Besides this, we diagnosed a hemophagocytic syndrome in our case, which may be an interesting manifestation of IRIS. In the literature, similarly, HS is reported as a probable presentation of IRIS [8]. HS is a rare disorder with a similar pathophysiology of IRIS and characterized by overproliferation of mature histiocytes, hemophagocytosis, and upswing of inflammatory cytokines [9]. The decrease in cytotoxicity of natural killer cells and cytotoxic T cells with upregulation of γ-interferon probably plays a role in the pathogenesis of HS, leading to an increase in macrophage activation and plentiful secretion of proinflammatory cytokines [4]. Infectious agents, mostly viruses of herpes family, usually are the triggers. Malignant lymphomas, especially in adults, may be associated with HS. An autopsy study of 56 patients with AIDS diagnosed an approximate 20% rate of hemophagocytosis [3]. Recent reports have suggested that HS may be a manifestation of acute HIV infection [10]. Because no evidence of Burkitt’s lymphoma was found at the time of HS in our patient, it was excluded as a trigger. The herpes zoster infection, however, might be associated with IRIS and HS in this case. Although the chemotherapy given to the patient for the lymphoma was not thought to have a role with HS or IRIS, it might delay the possible symptoms of IRIS in such a way preventing the recovery of CD4 counts.

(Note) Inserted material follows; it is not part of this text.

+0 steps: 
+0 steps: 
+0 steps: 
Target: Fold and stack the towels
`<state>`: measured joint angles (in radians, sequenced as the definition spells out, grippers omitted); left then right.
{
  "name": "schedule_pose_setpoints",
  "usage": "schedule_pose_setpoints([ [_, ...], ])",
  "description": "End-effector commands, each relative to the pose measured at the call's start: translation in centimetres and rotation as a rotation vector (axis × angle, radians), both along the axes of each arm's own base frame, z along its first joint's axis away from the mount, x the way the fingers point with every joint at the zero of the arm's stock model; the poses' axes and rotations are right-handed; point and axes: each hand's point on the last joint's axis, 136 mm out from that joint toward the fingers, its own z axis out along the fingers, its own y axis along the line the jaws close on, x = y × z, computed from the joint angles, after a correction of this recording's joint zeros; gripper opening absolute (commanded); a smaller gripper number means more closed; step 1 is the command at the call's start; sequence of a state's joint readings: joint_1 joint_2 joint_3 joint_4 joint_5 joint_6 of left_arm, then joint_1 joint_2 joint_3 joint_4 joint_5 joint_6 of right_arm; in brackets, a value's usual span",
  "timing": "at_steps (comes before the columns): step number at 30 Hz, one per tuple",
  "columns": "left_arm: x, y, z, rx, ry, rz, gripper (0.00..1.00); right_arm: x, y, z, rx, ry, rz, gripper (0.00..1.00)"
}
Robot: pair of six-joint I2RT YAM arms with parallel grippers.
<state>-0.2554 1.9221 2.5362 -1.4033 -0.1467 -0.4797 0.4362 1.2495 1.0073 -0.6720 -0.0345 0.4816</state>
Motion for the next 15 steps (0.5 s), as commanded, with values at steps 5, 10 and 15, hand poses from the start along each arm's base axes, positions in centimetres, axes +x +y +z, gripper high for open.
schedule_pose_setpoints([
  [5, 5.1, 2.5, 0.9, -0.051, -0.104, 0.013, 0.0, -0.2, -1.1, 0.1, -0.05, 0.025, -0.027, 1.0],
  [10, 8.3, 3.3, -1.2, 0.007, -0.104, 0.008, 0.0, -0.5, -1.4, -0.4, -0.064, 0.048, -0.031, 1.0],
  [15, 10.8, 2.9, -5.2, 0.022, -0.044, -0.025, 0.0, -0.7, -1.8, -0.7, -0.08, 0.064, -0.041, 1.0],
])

The guidelines for treatment of IRIS are not well defined. Nonsteroidal anti-inflammatory drugs and systemic corticosteroids may be used for complications secondary to the exaggerated inflammatory process in IRIS [11]. In severe cases, HAART may be helpful to be stopped until the inflammatory condition and/or the infection taken under control [1, 4]. The treatment options of HS are corticosteroids, immunoglobulins, etoposide, antithymocyte globulin, cyclosporine, and stem cell transplantation [9]. We preferred to stop antiretroviral therapy and initiated high dose prednisolone together with i.v. immunoglobulin, in a useless attempt for the patient at the end.

In conclusion, IRIS was probably the cause of hemophagocytosis for this patient. Zoster infection may facilitate IRIS. With the increasing number of people with HIV infection and the accompanying use of HAART, much more clinical manifestations of IRIS will be experienced especially in patients given high dose chemotherapy, just like in our case.

Conflict of Interests

The authors declare that there is no conflict of interests regarding the publication of this paper.